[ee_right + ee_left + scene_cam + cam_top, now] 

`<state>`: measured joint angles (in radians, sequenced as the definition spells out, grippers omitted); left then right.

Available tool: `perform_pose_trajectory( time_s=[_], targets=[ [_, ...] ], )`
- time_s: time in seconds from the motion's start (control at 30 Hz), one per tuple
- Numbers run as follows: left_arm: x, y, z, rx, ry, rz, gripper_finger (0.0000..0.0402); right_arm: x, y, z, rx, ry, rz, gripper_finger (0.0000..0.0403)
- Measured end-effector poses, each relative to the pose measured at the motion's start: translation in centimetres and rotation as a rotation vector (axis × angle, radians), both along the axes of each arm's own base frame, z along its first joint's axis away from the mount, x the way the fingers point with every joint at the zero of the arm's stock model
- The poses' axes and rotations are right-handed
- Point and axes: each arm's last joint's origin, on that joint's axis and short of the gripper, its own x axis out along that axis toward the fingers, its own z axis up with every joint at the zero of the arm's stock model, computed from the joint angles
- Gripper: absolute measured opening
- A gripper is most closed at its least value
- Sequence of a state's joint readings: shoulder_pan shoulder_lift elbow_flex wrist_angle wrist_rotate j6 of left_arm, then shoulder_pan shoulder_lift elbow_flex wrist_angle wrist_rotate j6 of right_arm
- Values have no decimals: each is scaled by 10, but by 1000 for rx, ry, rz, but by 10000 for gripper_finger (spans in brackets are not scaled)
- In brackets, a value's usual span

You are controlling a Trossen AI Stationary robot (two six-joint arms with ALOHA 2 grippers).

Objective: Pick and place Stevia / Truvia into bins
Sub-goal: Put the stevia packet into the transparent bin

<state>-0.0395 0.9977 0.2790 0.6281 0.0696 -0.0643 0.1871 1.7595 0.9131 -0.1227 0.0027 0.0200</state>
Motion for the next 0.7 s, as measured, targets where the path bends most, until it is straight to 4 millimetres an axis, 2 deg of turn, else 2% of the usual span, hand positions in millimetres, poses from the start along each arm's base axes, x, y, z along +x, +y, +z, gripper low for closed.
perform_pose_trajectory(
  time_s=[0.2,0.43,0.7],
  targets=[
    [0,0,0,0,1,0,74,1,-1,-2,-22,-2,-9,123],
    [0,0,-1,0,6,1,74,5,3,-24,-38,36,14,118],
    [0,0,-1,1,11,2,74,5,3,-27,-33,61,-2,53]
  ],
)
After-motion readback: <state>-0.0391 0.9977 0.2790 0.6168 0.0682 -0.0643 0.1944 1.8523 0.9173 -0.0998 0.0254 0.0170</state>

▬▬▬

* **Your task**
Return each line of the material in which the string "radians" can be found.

* **Reply**
`<state>`: measured joint angles (in radians, sequenced as the definition spells out, grippers omitted); left then right.
- Measured end-effector poses, each relative to the pose measured at the motion's start: translation in centimetres and rotation as a rotation vector (axis × angle, radians), both along the axes of each arm's own base frame, z along its first joint's axis away from the mount, x the way the fingers point with every joint at the zero of the arm's stock model

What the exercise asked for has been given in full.